● Problem to work on: If a line in the data below includes the string "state", please return a copy of it.

● Data shown:
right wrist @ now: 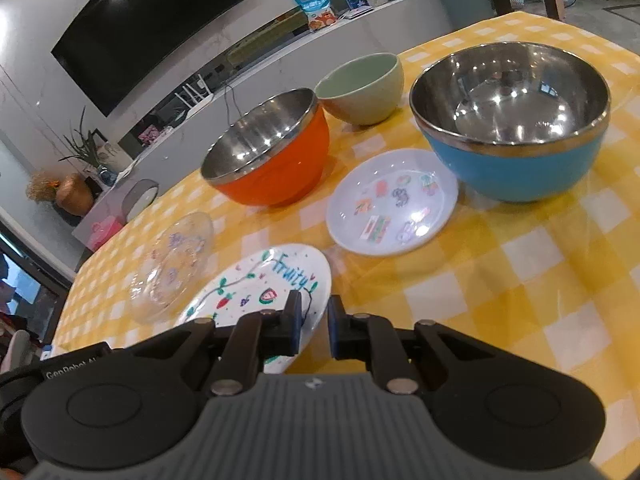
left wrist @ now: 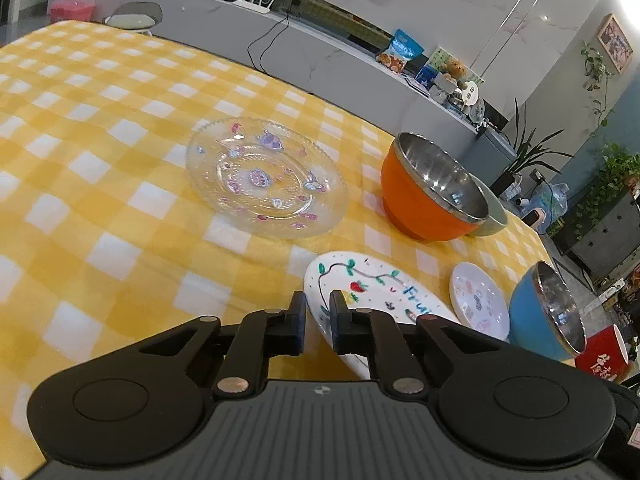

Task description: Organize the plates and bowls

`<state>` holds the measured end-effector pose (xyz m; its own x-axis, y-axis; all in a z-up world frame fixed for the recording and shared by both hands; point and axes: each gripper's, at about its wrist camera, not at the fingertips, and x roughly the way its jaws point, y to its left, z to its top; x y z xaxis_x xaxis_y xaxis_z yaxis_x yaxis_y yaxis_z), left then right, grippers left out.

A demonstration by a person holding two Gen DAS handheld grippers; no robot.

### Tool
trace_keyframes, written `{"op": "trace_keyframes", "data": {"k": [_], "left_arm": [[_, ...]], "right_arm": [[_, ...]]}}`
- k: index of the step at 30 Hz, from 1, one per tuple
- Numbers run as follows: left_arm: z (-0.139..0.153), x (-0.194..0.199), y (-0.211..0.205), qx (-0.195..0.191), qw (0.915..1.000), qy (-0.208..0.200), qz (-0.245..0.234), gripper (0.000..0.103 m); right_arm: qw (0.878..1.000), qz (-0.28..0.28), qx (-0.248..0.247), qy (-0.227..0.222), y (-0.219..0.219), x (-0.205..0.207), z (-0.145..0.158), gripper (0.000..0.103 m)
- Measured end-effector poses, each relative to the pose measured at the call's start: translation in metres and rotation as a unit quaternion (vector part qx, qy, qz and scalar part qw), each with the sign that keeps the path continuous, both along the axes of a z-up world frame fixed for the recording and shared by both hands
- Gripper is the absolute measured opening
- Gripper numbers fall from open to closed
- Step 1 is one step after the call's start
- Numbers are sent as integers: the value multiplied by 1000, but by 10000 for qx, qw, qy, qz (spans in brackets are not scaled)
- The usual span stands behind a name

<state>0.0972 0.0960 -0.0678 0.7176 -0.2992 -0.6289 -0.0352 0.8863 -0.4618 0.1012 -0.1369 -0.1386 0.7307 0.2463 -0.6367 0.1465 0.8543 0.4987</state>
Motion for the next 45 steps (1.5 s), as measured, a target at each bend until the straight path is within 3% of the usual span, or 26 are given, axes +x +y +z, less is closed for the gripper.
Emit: {"op": "trace_keyframes", "data": {"k": [9, 18, 19, 21, 26, 28, 29, 30, 33, 35, 37, 39, 45], "left_arm": [[4, -27, -4, 227, 9994, 253, -55, 10], [13, -66, 13, 170, 9984, 530, 94, 9], [15, -69, 14, 155, 9985, 528, 60, 1], [18, -74, 15, -119, 9985, 524, -115, 0], [19, -74, 5, 334, 9984, 438, -93, 0], [17, -73, 7, 363, 9985, 414, 12, 4], [17, -73, 9, 402, 9984, 393, 118, 11], [17, -72, 12, 406, 9981, 398, 225, 25], [13, -68, 23, 153, 9979, 467, 415, 41], [10, -64, 26, 88, 9973, 538, 497, 45], [6, -60, 25, 134, 9965, 615, 544, 46], [2, -57, 24, 138, 9962, 674, 525, 50], [-11, -51, 22, 68, 9954, 877, 386, 49]], "right_arm": [[9991, 58, 161, 378, -3, -26, -2, 11], [9967, 360, 342, 648, 0, -59, 0, 9], [9966, 411, 343, 620, 1, -62, 2, 9], [9966, 536, 328, 537, 3, -68, 7, 3], [9962, 699, -83, 521, 14, -75, 11, 4], [9958, 619, -127, 655, 12, -74, 5, 0], [9960, 595, -66, 668, 10, -73, 4, 0], [9962, 580, -18, 645, 8, -74, 4, 3], [9976, 505, -176, 440, 10, -74, 9, 6], [9980, 493, -216, 343, 11, -72, 9, 10], [9984, 413, -223, 328, 10, -68, 6, 24], [9986, 307, -169, 383, 9, -63, 2, 30], [9986, 345, -126, 385, 14, -54, -5, 27]]}}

● Written solution:
`<state>` holds the measured end-effector pose (xyz m; its own x-axis, y-axis; all in a z-up world frame fixed for the recording and shared by both hands; point and axes: each gripper's, at about its wrist camera, not at the fingertips, and x roughly the way its jaws point, y to its left, z to its top; x y z xaxis_x xaxis_y xaxis_z yaxis_x yaxis_y yaxis_z), left then right, grippers left out.
<state>0.0972 0.0960 -0.0678 0.7176 -0.2992 -0.6289 -0.0352 0.8863 -0.4618 0.1012 -0.1369 -0.1386 0.7307 0.2463 -0.6367 0.1465 0.8543 0.4987</state>

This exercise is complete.